Really? You never heard of people talking about 5400 RPM vs 7200 RPM vs. 10k RPM vs. 15k RPM drives? The latter being the crazy high end stuff for datacenters before SSDs became practical?

The average desktop drive in the day was 7200 RPM, with 5400 RPM being relegated for DVRs, NAS, and other places where low heat and vibration were more important than performance. Laptop drives often ran slower too for power and heat concerns. In fact that is probably why Apple is using them here. The only spinning laptop drives manufactured anymore are the low end ones for super cheap laptops and for data dump (second) drives in bulky laptops. The middle and high end primary market entirely switched to SSDs years ago.
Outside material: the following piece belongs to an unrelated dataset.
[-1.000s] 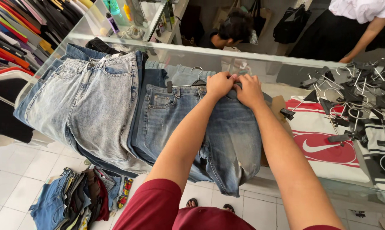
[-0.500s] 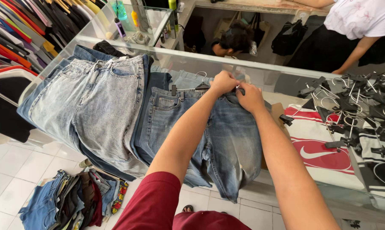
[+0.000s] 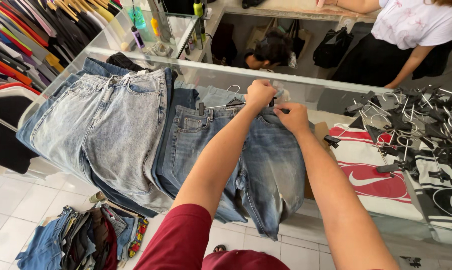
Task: The person hangs pairs of denim jeans and shorts onto hangers. They pick up a hanger, clip it onto the waistband of the clothing item placed on a glass counter, and then hang the item onto a clothing rack.
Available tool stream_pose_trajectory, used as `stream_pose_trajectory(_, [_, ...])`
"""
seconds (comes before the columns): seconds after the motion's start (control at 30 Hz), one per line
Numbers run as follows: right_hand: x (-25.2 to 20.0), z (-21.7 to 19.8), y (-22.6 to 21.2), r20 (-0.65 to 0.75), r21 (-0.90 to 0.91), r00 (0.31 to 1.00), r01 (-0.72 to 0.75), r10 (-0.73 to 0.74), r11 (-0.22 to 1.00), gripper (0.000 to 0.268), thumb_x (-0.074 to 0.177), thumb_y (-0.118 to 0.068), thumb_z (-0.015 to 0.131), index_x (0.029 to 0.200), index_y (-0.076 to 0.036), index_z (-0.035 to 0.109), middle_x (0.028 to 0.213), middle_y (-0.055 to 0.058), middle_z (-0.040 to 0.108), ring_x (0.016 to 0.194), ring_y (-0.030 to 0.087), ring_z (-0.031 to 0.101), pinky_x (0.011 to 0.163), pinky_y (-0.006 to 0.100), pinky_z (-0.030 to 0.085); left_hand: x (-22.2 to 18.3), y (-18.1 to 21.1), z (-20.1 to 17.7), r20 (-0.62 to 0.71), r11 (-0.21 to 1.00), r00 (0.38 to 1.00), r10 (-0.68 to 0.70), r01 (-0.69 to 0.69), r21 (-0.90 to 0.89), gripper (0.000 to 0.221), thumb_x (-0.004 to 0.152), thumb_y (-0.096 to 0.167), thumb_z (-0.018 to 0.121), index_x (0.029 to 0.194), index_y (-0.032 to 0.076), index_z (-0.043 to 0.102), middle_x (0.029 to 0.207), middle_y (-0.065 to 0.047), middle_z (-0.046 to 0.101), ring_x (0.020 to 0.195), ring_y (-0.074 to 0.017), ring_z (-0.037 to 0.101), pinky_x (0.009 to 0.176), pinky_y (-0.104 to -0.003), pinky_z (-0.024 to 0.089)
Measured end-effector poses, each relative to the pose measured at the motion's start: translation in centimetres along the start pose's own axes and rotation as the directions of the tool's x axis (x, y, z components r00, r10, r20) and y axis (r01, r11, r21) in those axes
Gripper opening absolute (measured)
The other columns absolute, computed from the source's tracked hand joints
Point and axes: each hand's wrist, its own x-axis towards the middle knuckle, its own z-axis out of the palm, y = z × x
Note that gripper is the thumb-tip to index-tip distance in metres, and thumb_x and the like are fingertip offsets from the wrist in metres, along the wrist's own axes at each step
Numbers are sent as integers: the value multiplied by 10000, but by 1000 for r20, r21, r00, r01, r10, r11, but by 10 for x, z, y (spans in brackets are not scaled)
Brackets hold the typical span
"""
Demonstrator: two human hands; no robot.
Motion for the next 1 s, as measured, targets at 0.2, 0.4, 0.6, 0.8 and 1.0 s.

Why Apple thinks putting a spinning hard drive as the primary drive in a machine that costs over a thousand US dollars is a reasonable thing to do is a complete mystery. I’m a little dubious about the “fusion drive”. I had a PC laptop with a similar type of drive in it and it was just awful. The caching just didn’t work for beans and it acted like a slow spinning drive pretty much all the time. I had to replace it with a SSD in the end. If this is the case, then the cheapest reasonable iMac is $1300 unless it’s possible to replace the drive yourself, then it’s more like $1150.

Replacing the drive looks like it’s tricky but still possible. https://www.ifixit.com/Guide/iMac+Intel+21.5-Inch+Retina+4K+Display+(2017)+Hard+Drive+Replacement/92700
Probably fairly quick but also kind of dangerous since it would be easy to break the glass when trying to remove the screen. The kind of repair that makes you wish they had just used screws.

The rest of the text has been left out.